=== Section Start ===

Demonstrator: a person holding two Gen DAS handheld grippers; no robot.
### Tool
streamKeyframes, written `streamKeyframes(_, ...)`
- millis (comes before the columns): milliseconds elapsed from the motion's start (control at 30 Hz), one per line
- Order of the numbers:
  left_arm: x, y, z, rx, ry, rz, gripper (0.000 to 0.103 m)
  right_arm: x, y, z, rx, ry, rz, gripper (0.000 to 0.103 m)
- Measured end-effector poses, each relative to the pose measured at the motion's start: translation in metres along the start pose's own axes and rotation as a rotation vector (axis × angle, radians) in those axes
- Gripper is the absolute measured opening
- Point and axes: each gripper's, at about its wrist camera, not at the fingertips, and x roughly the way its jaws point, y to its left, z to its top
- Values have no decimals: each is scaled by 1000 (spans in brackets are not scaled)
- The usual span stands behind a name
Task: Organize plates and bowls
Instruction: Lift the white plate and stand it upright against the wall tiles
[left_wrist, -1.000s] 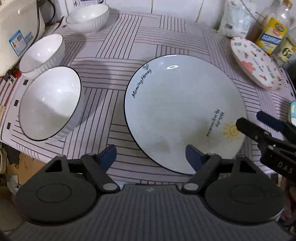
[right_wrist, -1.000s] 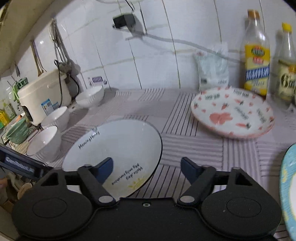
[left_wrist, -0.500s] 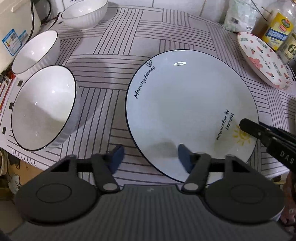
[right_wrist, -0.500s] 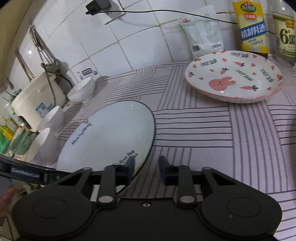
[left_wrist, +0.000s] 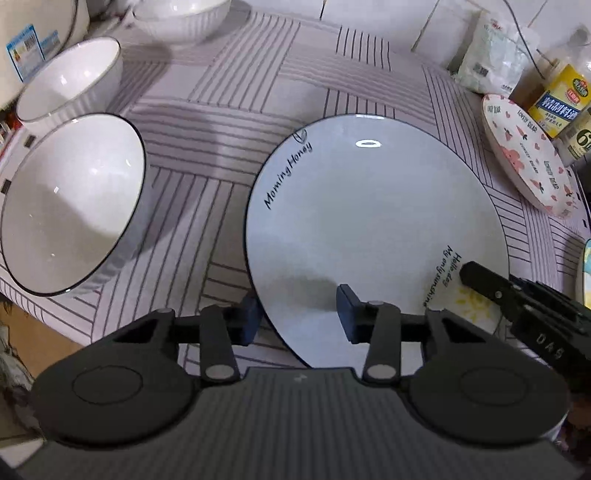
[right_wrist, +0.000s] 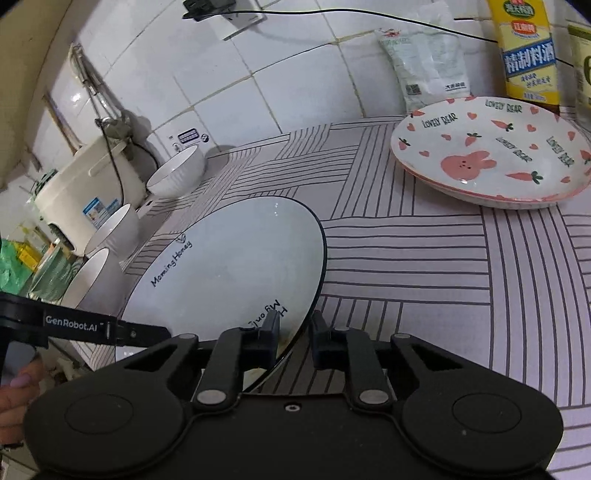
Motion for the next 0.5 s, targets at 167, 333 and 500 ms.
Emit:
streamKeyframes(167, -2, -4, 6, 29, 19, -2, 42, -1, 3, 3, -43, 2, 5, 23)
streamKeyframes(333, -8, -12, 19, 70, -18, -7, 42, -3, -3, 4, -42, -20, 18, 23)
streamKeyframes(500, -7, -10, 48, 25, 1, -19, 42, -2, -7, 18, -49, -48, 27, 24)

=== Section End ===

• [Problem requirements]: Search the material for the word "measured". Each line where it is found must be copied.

• [Response]:
- Measured end-effector poses, each relative to the pose measured at the motion's start: translation in metres along the start pose's own axes and rotation as a rotation vector (axis × angle, radians) in those axes
- Gripper is the absolute measured opening

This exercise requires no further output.